Drücken wir es mal so aus: Gut vier Wochen vor der Europawahl ist der Funke der Begeisterung bei den Deutschen noch nicht übergesprungen. Es ist bisher nicht einmal jemand in Sicht, der ihn zünden könnte. Wahl ja, Kampf nein. Wenn die SPD jetzt, wie sie sagt, die zweite Stufe einleitet, klingt das unfreiwillig komisch: Wo und wann hat denn die erste begonnen?

Mehr Chancen, weniger Regulierung, das ist die zentrale Botschaft der sogenannten etablierten Parteien. Zu dünn, zu nichtssagend. So kann man keine Werbung für Europa machen.

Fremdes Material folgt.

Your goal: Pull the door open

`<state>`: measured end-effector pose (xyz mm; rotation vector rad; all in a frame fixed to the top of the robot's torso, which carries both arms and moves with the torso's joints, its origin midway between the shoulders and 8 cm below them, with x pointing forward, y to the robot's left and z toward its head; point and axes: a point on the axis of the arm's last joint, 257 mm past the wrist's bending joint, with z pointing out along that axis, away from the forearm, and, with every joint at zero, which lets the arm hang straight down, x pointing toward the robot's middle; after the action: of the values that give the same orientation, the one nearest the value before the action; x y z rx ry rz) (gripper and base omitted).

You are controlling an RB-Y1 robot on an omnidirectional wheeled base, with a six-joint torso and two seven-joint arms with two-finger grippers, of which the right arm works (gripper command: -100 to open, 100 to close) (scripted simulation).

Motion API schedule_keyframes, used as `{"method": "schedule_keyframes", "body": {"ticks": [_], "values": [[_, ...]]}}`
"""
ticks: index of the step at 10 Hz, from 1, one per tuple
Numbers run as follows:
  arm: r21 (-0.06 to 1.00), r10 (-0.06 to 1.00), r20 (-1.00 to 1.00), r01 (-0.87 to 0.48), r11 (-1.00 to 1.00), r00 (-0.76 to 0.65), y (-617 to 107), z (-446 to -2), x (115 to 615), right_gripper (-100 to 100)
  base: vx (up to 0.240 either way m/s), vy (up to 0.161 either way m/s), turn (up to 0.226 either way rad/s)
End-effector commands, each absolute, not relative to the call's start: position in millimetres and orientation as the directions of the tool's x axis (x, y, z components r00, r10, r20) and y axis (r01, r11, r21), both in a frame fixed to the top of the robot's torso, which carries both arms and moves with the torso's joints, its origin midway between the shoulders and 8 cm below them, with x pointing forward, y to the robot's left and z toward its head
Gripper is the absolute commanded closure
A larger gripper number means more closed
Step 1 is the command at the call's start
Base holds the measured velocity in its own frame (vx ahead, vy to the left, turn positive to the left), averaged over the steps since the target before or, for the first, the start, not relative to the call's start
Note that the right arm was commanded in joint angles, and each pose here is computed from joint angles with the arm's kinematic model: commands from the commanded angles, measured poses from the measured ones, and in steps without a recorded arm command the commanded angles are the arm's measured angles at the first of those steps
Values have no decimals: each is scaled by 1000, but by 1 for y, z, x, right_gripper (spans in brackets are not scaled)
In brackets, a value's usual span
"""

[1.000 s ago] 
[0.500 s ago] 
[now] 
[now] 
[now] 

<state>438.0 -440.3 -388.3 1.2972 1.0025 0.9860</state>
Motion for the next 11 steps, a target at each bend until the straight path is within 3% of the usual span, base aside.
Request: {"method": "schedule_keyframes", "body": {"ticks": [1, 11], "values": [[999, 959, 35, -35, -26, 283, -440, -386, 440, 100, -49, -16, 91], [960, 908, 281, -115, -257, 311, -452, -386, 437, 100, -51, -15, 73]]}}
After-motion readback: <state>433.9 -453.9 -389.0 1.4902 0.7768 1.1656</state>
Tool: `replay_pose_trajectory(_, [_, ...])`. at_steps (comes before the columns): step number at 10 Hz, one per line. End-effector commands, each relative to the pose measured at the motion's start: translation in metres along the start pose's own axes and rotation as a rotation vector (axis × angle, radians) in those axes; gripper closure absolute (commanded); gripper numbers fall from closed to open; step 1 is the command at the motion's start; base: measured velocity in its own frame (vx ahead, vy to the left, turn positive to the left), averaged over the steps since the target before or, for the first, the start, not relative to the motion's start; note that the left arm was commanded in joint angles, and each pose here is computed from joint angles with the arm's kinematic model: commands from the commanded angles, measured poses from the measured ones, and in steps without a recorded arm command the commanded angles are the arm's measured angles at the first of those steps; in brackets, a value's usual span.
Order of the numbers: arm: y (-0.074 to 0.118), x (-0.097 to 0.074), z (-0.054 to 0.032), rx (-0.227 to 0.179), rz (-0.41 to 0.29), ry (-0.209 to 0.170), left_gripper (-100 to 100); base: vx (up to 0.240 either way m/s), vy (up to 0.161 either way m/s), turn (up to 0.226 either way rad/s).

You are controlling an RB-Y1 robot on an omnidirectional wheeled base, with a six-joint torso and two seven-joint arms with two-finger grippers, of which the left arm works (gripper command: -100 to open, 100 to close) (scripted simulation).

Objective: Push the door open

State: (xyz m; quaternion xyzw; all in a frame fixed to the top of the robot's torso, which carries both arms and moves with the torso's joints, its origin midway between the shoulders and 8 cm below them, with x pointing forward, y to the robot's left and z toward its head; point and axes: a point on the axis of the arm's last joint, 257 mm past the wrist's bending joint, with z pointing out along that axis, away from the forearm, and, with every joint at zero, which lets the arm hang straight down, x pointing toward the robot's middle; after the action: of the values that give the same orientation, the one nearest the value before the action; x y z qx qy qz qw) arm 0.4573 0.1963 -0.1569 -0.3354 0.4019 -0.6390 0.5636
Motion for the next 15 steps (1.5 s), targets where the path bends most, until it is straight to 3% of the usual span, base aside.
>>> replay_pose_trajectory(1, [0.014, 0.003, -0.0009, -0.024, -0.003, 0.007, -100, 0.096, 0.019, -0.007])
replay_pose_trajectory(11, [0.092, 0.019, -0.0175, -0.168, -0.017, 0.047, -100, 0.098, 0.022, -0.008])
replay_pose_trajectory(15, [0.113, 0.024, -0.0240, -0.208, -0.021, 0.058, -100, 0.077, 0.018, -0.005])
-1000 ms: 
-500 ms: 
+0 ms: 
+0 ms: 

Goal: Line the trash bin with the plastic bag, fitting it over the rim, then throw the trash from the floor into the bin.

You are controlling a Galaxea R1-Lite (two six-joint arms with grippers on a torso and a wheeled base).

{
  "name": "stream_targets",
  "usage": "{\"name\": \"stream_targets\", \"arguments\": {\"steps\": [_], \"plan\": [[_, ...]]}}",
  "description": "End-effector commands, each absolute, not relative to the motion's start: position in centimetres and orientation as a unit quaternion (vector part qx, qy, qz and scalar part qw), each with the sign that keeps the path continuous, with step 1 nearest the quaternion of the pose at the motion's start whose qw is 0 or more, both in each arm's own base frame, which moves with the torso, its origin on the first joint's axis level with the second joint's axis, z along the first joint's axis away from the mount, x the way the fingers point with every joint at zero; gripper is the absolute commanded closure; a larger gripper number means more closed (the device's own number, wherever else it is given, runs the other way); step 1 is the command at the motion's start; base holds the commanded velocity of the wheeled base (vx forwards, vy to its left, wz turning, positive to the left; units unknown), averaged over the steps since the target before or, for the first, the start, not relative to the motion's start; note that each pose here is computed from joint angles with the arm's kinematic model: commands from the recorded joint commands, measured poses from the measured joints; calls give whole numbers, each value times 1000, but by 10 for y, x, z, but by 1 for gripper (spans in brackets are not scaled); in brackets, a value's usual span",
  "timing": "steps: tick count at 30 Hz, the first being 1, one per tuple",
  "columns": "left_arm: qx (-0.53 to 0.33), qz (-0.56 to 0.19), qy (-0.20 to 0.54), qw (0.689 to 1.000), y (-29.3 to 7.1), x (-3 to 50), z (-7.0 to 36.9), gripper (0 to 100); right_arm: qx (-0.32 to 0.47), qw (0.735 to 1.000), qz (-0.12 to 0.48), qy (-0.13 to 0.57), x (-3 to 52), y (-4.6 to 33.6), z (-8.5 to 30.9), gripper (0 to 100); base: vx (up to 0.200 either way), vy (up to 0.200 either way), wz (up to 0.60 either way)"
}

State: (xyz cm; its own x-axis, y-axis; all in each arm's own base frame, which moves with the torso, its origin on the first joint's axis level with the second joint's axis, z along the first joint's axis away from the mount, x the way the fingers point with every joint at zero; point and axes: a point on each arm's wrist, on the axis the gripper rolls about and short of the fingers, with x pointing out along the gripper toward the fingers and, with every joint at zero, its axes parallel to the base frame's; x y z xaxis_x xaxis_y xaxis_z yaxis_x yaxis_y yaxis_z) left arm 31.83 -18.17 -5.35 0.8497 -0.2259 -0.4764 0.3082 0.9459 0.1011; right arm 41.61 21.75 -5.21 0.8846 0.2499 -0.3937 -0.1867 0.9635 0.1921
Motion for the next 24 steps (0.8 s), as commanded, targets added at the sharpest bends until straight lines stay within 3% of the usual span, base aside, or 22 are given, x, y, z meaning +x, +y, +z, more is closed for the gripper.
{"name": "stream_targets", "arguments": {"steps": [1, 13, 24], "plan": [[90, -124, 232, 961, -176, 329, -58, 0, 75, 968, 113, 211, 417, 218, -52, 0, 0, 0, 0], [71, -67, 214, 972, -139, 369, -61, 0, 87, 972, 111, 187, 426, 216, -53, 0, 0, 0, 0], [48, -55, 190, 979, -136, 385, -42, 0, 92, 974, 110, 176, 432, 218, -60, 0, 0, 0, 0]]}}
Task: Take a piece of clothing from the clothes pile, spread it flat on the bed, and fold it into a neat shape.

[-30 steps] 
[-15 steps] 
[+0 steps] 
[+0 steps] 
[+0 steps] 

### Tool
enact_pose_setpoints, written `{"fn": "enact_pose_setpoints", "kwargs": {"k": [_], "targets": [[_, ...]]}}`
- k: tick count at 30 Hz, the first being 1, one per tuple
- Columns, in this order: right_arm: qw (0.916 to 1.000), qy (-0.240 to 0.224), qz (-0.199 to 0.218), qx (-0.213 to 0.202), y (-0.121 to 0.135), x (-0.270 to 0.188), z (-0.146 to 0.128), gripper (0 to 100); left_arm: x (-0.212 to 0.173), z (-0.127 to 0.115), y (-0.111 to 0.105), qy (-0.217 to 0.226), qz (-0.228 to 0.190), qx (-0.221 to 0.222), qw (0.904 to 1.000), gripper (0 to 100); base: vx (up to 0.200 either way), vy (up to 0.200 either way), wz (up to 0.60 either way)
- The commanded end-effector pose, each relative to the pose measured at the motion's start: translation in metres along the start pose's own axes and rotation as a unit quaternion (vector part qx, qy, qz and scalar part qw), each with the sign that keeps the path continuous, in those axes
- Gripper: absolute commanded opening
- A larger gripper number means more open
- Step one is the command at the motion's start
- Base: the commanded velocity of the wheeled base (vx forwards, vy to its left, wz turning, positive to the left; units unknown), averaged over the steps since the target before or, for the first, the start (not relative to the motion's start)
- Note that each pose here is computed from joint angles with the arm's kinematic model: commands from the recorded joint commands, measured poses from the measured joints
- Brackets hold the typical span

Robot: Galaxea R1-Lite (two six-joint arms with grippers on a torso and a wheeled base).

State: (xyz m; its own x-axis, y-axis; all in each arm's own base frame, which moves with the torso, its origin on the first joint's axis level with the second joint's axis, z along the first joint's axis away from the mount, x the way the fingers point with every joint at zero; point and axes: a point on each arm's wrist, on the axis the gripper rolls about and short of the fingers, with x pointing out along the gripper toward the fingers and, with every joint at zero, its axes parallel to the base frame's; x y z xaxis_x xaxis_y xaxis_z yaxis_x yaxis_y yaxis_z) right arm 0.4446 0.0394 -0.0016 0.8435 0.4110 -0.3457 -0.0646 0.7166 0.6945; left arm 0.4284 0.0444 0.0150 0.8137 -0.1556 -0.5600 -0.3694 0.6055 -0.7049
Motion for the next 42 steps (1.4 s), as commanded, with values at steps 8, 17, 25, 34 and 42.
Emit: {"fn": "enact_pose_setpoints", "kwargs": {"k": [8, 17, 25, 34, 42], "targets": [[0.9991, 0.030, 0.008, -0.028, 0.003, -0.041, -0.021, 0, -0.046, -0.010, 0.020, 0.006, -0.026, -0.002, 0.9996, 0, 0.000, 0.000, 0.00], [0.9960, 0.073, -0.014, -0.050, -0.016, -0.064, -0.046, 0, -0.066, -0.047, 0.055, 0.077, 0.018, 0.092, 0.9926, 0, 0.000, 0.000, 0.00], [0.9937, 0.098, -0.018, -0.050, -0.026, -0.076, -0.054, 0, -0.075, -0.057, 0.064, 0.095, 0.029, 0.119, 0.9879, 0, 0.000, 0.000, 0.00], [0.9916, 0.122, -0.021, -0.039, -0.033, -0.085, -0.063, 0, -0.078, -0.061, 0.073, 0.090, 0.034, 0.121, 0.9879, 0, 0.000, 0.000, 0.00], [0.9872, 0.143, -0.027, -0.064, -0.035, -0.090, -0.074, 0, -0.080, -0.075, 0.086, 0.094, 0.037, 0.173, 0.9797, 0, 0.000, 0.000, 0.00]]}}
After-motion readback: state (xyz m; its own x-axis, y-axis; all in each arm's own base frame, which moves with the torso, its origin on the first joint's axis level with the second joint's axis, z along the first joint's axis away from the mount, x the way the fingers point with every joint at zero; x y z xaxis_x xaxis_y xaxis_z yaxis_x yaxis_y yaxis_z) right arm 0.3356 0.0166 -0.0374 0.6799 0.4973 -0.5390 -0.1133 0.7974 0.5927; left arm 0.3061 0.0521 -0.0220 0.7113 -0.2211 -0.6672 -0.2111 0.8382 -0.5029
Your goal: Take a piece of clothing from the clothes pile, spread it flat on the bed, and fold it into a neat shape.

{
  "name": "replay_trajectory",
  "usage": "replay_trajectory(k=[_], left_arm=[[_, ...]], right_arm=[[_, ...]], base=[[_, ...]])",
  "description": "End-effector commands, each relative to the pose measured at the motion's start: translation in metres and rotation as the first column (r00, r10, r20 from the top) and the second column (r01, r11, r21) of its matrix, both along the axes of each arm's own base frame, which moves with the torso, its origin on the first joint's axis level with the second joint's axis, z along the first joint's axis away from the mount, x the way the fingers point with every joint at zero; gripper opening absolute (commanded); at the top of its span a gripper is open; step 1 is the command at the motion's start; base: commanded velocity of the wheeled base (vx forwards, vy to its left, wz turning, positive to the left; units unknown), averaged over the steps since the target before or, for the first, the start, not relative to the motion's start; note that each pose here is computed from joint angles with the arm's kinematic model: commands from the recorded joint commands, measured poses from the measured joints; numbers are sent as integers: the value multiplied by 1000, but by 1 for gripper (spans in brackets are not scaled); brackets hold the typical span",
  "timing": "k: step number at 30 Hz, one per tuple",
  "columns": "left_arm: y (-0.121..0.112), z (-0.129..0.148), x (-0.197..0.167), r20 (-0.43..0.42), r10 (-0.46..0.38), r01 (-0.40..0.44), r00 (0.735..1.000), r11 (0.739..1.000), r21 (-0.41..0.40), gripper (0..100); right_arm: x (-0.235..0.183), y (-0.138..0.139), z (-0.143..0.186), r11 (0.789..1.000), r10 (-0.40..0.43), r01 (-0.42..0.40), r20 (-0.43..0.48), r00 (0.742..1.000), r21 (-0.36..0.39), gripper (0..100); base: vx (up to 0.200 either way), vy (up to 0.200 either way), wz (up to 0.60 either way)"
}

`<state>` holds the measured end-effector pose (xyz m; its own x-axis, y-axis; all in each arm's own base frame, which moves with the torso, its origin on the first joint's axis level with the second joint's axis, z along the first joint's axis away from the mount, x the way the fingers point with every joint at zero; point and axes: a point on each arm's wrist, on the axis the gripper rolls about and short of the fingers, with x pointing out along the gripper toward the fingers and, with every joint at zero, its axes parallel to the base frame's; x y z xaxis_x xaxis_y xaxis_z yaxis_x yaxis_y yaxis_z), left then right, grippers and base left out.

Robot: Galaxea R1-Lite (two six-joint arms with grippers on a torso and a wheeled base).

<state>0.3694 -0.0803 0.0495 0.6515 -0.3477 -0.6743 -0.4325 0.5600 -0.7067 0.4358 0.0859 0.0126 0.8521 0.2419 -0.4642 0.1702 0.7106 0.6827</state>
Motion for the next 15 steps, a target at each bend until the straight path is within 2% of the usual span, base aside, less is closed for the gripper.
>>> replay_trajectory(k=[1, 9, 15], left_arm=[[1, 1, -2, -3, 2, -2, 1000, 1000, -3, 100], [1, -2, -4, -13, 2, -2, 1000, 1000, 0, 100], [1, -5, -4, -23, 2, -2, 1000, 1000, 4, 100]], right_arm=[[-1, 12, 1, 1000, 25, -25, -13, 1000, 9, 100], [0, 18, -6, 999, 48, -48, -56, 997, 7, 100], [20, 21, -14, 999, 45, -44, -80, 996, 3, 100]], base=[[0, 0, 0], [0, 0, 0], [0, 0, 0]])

Die Krise in der Ukraine zeigt, wie wichtig eine EU ist, die mit einer Sprache spricht und sich auf einen möglichst breiten Rückhalt in der Bevölkerung stützen kann. Dissens ist eine Schwäche.

Es ist zu befürchten, dass die Rechtsaußen-Parteien am 25. Mai über Stimmenzuwächse jubeln können. Sie werden die Gemeinschaft schwächen, weil sie die EU im Kern ablehnen. Mit seinem dummen Vorwurf, Deutschland habe die Existenz von Konzentrationslagern nie anerkannt, versucht Silvio Berlusconi, diese Stimmung für seine Partei Forza Italia zu nutzen. Fast müsste man dem ehemaligen italienischen Ministerpräsidenten dankbar sein: Er zeigt uns, wie gefährlich es sein kann, bei der Europawahl den populistischen Nationalisten die Stimme zu geben.